#### [PROBLEM REQUIREMENTS]
Leaving out the pictures, transcribe all of the records faithfully.

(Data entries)
---*---
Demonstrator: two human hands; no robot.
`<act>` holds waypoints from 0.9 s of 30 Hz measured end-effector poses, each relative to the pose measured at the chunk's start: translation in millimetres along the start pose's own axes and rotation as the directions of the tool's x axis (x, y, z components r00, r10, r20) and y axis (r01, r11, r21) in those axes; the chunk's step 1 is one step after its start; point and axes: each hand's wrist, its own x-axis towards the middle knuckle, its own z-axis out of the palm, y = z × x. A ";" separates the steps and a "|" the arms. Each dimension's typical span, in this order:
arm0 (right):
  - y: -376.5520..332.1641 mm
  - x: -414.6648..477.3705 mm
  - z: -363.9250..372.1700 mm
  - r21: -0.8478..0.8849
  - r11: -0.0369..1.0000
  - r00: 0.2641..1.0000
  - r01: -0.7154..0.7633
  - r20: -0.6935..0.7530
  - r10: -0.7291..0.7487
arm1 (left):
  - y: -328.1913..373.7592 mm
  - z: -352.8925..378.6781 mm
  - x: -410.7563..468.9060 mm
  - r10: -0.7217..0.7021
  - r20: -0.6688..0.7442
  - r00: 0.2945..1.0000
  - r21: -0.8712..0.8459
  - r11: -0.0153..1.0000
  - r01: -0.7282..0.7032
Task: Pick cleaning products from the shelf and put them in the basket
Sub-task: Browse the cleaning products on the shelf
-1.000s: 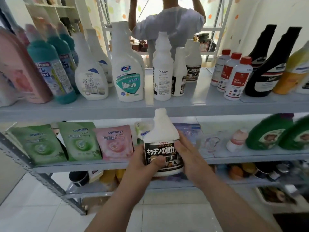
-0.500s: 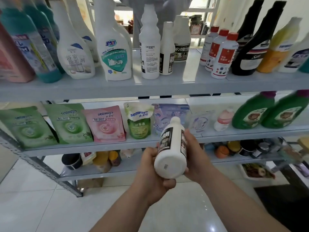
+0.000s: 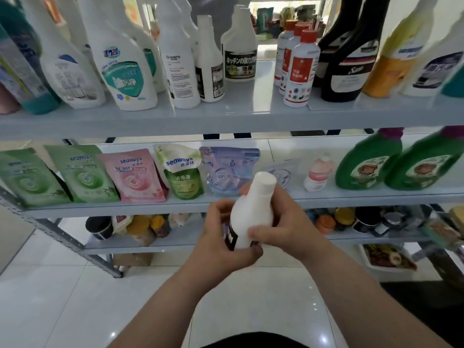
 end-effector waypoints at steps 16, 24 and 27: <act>22.6 -35.2 -81.2 0.719 0.607 0.936 -0.338 0.187 0.300 | 12.4 122.7 16.5 -0.467 0.231 0.854 -0.641 0.587 0.494; 34.4 -26.9 -81.4 0.217 0.922 0.927 -0.320 -0.128 0.352 | 14.9 137.0 16.7 -0.460 0.004 0.888 -0.463 0.786 0.409; 35.8 -21.0 -76.6 0.235 0.897 0.906 -0.373 -0.115 0.407 | 10.8 129.7 12.8 -0.421 -0.022 0.907 -0.374 0.844 0.383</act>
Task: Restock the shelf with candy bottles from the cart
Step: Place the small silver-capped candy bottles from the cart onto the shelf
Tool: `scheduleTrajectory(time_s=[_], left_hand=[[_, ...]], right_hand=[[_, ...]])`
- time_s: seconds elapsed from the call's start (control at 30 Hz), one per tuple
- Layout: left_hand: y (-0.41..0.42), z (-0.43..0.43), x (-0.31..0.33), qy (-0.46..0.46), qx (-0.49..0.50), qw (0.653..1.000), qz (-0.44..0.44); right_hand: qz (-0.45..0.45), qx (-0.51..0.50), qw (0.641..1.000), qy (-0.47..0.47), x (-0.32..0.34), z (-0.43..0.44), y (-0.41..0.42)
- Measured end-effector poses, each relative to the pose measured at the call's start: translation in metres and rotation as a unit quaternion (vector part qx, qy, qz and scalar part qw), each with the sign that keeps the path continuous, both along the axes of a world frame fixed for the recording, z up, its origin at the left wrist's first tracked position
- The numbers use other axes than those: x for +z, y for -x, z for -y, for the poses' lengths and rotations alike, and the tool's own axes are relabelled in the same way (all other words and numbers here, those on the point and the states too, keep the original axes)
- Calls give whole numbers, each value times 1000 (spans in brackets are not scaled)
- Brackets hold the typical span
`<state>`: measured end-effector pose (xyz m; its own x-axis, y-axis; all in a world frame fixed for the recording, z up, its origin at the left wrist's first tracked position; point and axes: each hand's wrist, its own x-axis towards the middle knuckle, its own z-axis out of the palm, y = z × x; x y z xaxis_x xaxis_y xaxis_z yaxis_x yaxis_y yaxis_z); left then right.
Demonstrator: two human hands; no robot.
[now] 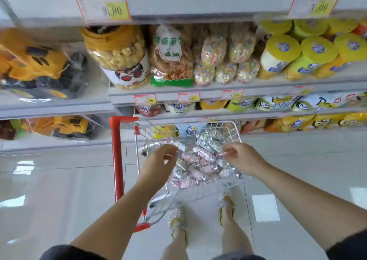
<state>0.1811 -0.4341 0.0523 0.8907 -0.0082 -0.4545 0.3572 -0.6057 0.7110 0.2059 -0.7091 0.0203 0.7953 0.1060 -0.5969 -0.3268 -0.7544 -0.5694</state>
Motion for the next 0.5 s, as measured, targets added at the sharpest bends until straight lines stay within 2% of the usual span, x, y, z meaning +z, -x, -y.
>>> scheduleTrajectory(time_s=[0.23, 0.5], left_hand=[[31, -16, -114, -38, -54, 992, -112], [43, 3, -211, -90, -150, 959, -222]], right_hand=[[-90, 32, 994, 52, -119, -26, 51], [-110, 100, 982, 112, -207, -44, 60]])
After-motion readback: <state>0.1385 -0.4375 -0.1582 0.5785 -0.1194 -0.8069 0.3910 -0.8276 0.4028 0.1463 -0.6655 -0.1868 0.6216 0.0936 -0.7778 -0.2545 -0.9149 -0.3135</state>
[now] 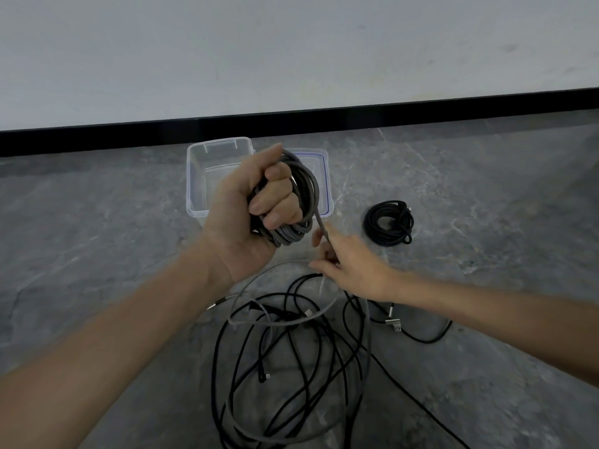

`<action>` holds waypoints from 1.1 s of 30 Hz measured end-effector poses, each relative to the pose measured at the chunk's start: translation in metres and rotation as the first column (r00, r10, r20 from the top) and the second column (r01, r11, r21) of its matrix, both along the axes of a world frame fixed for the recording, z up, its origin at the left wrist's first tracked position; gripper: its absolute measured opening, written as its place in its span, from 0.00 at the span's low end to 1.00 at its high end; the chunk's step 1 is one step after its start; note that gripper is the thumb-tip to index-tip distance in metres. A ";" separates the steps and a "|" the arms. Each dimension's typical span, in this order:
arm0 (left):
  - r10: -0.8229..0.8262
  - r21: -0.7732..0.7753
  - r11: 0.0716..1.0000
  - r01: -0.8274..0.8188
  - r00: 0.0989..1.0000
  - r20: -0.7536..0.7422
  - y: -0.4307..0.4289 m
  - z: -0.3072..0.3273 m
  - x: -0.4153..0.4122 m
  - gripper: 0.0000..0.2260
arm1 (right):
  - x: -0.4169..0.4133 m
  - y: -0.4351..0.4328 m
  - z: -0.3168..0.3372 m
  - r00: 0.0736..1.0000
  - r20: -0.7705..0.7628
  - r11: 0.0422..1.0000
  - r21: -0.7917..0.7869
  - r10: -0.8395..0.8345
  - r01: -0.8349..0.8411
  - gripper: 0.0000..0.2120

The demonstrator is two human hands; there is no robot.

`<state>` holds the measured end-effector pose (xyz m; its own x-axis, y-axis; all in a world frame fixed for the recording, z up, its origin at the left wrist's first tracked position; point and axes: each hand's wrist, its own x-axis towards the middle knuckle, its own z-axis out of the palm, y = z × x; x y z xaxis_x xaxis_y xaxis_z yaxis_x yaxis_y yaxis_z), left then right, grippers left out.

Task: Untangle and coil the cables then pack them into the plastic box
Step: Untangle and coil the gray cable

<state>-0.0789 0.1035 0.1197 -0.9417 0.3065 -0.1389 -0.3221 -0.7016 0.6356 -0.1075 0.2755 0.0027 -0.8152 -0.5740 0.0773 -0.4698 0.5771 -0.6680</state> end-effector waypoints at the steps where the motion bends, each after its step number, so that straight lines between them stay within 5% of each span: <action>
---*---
#### [SOLUTION TO THIS PROBLEM]
Demonstrator: two human hands; no robot.
`<act>` holds waypoints from 0.9 s of 30 Hz measured end-effector poses, each relative to the pose measured at the chunk's start: translation in millimetres along the start pose's own axes and rotation as the directions of the tool's x axis (x, y, z components r00, r10, r20) and y axis (r01, r11, r21) in those axes; the chunk's step 1 is one step after its start; point and axes: each hand's wrist, its own x-axis towards the middle knuckle, its own z-axis out of the palm, y = z × x. A ";" separates the steps and a "|" the arms. Each dimension's typical span, in this order:
arm0 (right):
  - y: -376.5520..332.1641 mm
  - x: -414.6648..477.3705 mm
  - z: -363.9250..372.1700 mm
  - r21: -0.8478..0.8849
  - r11: -0.0369..1.0000
  - r00: 0.2641..1.0000
  - r01: -0.7154..0.7633
  - r20: -0.6935..0.7530
  - r10: -0.7291..0.7487
arm1 (left):
  - y: -328.1913..373.7592 mm
  - z: -352.8925..378.6781 mm
  - x: -410.7563..468.9060 mm
  - r10: -0.7217..0.7021
  - r20: -0.6688..0.7442
  - r00: 0.2945..1.0000
  - r21: -0.8712..0.8459
  - r11: -0.0153..1.0000
  - r01: -0.7282..0.7032
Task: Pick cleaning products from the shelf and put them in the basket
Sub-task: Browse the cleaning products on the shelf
-1.000s: 
-0.500s: 
+0.000s: 
 end-effector waypoints at steps 16, 24 and 27: <act>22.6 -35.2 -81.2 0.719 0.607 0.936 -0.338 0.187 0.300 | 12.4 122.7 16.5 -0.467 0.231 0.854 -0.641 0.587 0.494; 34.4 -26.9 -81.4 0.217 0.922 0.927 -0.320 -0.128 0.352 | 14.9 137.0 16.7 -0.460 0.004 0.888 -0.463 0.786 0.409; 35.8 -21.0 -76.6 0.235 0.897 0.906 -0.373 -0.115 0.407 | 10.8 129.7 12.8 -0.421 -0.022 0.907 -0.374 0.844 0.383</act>
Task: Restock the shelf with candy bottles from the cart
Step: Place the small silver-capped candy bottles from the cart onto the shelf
Tool: `scheduleTrajectory(time_s=[_], left_hand=[[_, ...]], right_hand=[[_, ...]])`
- time_s: seconds elapsed from the call's start (control at 30 Hz), one per tuple
- Layout: left_hand: y (-0.41..0.42), z (-0.43..0.43), x (-0.31..0.33), qy (-0.46..0.46), qx (-0.49..0.50), qw (0.653..1.000), qz (-0.44..0.44); right_hand: qz (-0.45..0.45), qx (-0.51..0.50), qw (0.641..1.000), qy (-0.47..0.47), x (-0.32..0.34), z (-0.43..0.44), y (-0.41..0.42)
- Measured end-effector poses, each relative to the pose measured at the call's start: translation in metres and rotation as a unit quaternion (vector part qx, qy, qz and scalar part qw), each with the sign that keeps the path continuous, both along the axes of a world frame fixed for the recording, z up, its origin at the left wrist's first tracked position
- The numbers use other axes than those: x for +z, y for -x, z for -y, for the poses' lengths and rotations alike, and the tool's own axes are relabelled in the same way (all other words and numbers here, those on the point and the states too, keep the original axes)
- Calls give whole numbers, each value times 1000 (spans in brackets are not scaled)
- Brackets hold the typical span
`<state>`: measured end-effector pose (xyz m; its own x-axis, y-axis; all in a world frame fixed for the recording, z up, its origin at the left wrist's first tracked position; point and axes: each hand's wrist, its own x-axis towards the middle knuckle, its own z-axis out of the palm, y = z × x; x y z xaxis_x xaxis_y xaxis_z yaxis_x yaxis_y yaxis_z); left then right.
Demonstrator: two human hands; no robot.
[now] 
<state>0.1811 -0.4341 0.0523 0.8907 -0.0082 -0.4545 0.3572 -0.6057 0.7110 0.2059 -0.7091 0.0203 0.7953 0.1060 -0.5969 -0.3268 -0.7544 -0.5694</state>
Motion for the next 0.5 s, as measured, targets added at the sharpest bends until straight lines stay within 2% of the usual span, x, y, z meaning +z, -x, -y.
>>> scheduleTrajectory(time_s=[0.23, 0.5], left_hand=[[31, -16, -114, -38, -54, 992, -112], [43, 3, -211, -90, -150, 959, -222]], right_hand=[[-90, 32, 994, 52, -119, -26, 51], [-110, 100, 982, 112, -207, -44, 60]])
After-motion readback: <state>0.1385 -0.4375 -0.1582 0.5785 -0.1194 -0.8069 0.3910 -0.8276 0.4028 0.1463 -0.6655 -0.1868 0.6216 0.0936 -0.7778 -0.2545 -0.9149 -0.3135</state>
[now] 

`<action>` holds waypoints from 1.1 s of 30 Hz measured end-effector poses, each relative to the pose measured at the chunk's start: translation in metres and rotation as the first column (r00, r10, r20 from the top) and the second column (r01, r11, r21) of its matrix, both along the axes of a world frame fixed for the recording, z up, its origin at the left wrist's first tracked position; gripper: its absolute measured opening, written as its place in its span, from 0.00 at the span's low end to 1.00 at its high end; the chunk's step 1 is one step after its start; note that gripper is the thumb-tip to index-tip distance in metres. A ";" separates the steps and a "|" the arms. Each dimension's typical span, in this order:
arm0 (left):
  - r10: -0.8229..0.8262
  - r21: -0.7732..0.7753
  - r11: 0.0716..1.0000
  - r01: -0.8274..0.8188
  - r00: 0.0989..1.0000
  - r20: -0.7536..0.7422
  - y: -0.4307..0.4289 m
  - z: -0.3072..0.3273 m
  - x: -0.4153..0.4122 m
  - gripper: 0.0000..0.2260
arm1 (right):
  - x: -0.4169..0.4133 m
  - y: -0.4351..0.4328 m
  - z: -0.3168..0.3372 m
  - r00: 0.0736..1.0000
  - r20: -0.7705..0.7628
  - r11: 0.0422..1.0000
  - r21: -0.7917..0.7869
  - r10: -0.8395..0.8345
  - r01: -0.8349..0.8411
  - gripper: 0.0000..0.2120

The demonstrator is two human hands; there is no robot.

`<state>` holds the measured end-effector pose (xyz m; its own x-axis, y-axis; all in a world frame fixed for the recording, z up, its origin at the left wrist's first tracked position; point and axes: each hand's wrist, its own x-axis towards the middle knuckle, its own z-axis out of the palm, y = z × x; x y z xaxis_x xaxis_y xaxis_z yaxis_x yaxis_y yaxis_z), left then right, grippers left out.

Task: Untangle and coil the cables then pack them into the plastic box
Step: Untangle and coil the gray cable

<state>-0.0789 0.1035 0.1197 -0.9417 0.3065 -0.1389 -0.3221 -0.7016 0.6356 -0.1075 0.2755 0.0027 -0.8152 -0.5740 0.0773 -0.4698 0.5771 -0.6680</state> end-effector waypoints at the steps where the motion bends, each after its step number, so that straight lines between them stay within 5% of each span: <action>

Nothing else belongs in this answer.